This model is a fine-tuned version of
aubmindlab/bert-base-arabertv2
on the Hotel Arabic Reviews Dataset (HARD) dataset.
It achieves the following results on the evaluation set:
Loss: 0.4141
Accuracy: 0.8311
BibTeX Citations:
@inproceedings{alshahrani-etal-2024-arabic,
title = "{{A}rabic Synonym {BERT}-based Adversarial Examples for Text Classification}",
author = "Alshahrani, Norah and Alshahrani, Saied and Wali, Esma and Matthews, Jeanna",
editor = "Falk, Neele and Papi, Sara and Zhang, Mike",
booktitle = "Proceedings of the 18th Conference of the European Chapter of the Association for Computational Linguistics: Student Research Workshop",
month = mar,
year = "2024",
address = "St. Julian{'}s, Malta",
publisher = "Association for Computational Linguistics",
url = "https://aclanthology.org/2024.eacl-srw.10",
pages = "137--147",
abstract = "Text classification systems have been proven vulnerable to adversarial text examples, modified versions of the original text examples that are often unnoticed by human eyes, yet can force text classification models to alter their classification. Often, research works quantifying the impact of adversarial text attacks have been applied only to models trained in English. In this paper, we introduce the first word-level study of adversarial attacks in Arabic. Specifically, we use a synonym (word-level) attack using a Masked Language Modeling (MLM) task with a BERT model in a black-box setting to assess the robustness of the state-of-the-art text classification models to adversarial attacks in Arabic. To evaluate the grammatical and semantic similarities of the newly produced adversarial examples using our synonym BERT-based attack, we invite four human evaluators to assess and compare the produced adversarial examples with their original examples. We also study the transferability of these newly produced Arabic adversarial examples to various models and investigate the effectiveness of defense mechanisms against these adversarial examples on the BERT models. We find that fine-tuned BERT models were more susceptible to our synonym attacks than the other Deep Neural Networks (DNN) models like WordCNN and WordLSTM we trained. We also find that fine-tuned BERT models were more susceptible to transferred attacks. We, lastly, find that fine-tuned BERT models successfully regain at least 2{\%} in accuracy after applying adversarial training as an initial defense mechanism.",
}
@misc{alshahrani2024arabic,
title={{Arabic Synonym BERT-based Adversarial Examples for Text Classification}},
author={Norah Alshahrani and Saied Alshahrani and Esma Wali and Jeanna Matthews},
year={2024},
eprint={2402.03477},
archivePrefix={arXiv},
primaryClass={cs.CL}
}
Training procedure
We have trained this model using the PaperSpace GPU-Cloud service. We used a machine with 8 CPUs, 45GB RAM, and A6000 GPU with 48GB RAM.
Training hyperparameters
The following hyperparameters were used during training:
learning_rate: 2e-05
train_batch_size: 16
eval_batch_size: 8
seed: 42
optimizer: Adam with betas=(0.9,0.999) and epsilon=1e-08
lr_scheduler_type: linear
num_epochs: 3
Training results
Training Loss
Epoch
Step
Validation Loss
Accuracy
0.4488
1.0
5946
0.4104
0.8232
0.3866
2.0
11892
0.4047
0.8288
0.3462
3.0
17838
0.4141
0.8311
Framework versions
Transformers 4.28.1
Pytorch 1.12.1+cu116
Datasets 2.4.0
Tokenizers 0.12.1
Runs of NorahAlshahrani BERThard on huggingface.co
185
Total runs
0
24-hour runs
0
3-day runs
179
7-day runs
176
30-day runs
More Information About BERThard huggingface.co Model
BERThard huggingface.co is an AI model on huggingface.co that provides BERThard's model effect (), which can be used instantly with this NorahAlshahrani BERThard model. huggingface.co supports a free trial of the BERThard model, and also provides paid use of the BERThard. Support call BERThard model through api, including Node.js, Python, http.

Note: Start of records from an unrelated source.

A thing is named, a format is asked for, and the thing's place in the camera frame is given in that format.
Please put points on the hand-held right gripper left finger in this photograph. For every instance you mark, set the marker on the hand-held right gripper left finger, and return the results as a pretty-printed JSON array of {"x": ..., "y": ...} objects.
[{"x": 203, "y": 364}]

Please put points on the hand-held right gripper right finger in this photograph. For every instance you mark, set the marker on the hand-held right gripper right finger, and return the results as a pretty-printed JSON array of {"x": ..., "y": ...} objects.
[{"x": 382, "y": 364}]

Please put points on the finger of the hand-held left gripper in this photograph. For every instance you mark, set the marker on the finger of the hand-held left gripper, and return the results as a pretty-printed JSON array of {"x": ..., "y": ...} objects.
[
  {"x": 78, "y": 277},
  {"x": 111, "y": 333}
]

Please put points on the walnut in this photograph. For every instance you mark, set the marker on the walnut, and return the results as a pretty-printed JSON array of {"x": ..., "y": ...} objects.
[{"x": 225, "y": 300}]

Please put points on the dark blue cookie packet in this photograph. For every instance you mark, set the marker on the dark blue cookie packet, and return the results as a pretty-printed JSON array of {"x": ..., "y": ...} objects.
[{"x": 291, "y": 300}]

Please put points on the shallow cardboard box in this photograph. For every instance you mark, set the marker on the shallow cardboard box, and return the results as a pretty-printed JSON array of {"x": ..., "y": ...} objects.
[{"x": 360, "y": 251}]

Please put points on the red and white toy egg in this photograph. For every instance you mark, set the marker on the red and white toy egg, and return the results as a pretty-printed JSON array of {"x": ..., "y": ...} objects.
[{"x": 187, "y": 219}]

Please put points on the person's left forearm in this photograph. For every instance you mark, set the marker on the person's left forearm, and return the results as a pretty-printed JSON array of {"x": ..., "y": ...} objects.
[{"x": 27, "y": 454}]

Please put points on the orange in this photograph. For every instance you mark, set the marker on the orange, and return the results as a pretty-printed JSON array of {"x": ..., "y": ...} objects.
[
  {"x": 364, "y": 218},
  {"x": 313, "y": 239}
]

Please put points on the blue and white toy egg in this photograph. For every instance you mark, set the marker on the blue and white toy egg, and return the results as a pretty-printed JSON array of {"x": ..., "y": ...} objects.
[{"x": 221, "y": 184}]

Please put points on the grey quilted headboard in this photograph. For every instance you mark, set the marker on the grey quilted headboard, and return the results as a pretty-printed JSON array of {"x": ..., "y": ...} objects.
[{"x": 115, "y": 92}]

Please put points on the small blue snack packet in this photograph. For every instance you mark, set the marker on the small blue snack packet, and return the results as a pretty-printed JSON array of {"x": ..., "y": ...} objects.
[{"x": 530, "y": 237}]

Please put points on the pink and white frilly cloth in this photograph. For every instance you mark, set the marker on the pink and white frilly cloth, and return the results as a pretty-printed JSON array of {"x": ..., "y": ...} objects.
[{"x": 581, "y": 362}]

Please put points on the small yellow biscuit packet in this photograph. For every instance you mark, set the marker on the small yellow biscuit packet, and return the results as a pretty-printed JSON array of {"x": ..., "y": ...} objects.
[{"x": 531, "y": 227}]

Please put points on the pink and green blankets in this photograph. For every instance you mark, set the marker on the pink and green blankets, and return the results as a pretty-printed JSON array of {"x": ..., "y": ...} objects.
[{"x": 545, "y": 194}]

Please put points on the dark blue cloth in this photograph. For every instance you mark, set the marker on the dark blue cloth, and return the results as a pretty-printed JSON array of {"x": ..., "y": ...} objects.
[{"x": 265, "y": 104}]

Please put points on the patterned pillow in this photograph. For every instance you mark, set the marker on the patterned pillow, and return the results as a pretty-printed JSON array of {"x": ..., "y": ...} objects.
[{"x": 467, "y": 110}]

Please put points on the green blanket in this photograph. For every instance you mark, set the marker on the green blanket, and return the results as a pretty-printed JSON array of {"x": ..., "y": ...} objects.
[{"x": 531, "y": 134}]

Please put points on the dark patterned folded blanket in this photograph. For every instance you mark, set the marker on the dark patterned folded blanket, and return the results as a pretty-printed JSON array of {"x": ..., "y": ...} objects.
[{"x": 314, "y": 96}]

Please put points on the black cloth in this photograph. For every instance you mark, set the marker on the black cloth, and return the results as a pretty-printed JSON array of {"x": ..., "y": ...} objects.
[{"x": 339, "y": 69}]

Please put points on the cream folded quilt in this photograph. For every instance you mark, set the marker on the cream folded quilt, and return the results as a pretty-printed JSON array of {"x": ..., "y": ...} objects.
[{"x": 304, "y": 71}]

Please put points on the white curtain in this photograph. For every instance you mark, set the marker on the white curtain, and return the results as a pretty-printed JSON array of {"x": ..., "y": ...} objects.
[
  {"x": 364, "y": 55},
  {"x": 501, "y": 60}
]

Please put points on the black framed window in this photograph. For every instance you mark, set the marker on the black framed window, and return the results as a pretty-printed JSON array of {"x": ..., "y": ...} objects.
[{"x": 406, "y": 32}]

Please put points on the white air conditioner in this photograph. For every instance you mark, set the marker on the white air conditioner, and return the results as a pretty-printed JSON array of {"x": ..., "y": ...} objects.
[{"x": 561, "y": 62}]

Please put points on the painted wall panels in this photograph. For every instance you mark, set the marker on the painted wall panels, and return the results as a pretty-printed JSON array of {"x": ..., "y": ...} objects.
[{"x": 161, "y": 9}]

BERThard huggingface.co is an online trial and call api platform, which integrates BERThard's modeling effects, including api services, and provides a free online trial of BERThard, you can try BERThard online for free by clicking the link below.
NorahAlshahrani BERThard online free url in huggingface.co:
BERThard is an open source model from GitHub that offers a free installation service, and any user can find BERThard on GitHub to install. At the same time, huggingface.co provides the effect of BERThard install, users can directly use BERThard installed effect in huggingface.co for debugging and trial. It also supports api for free installation.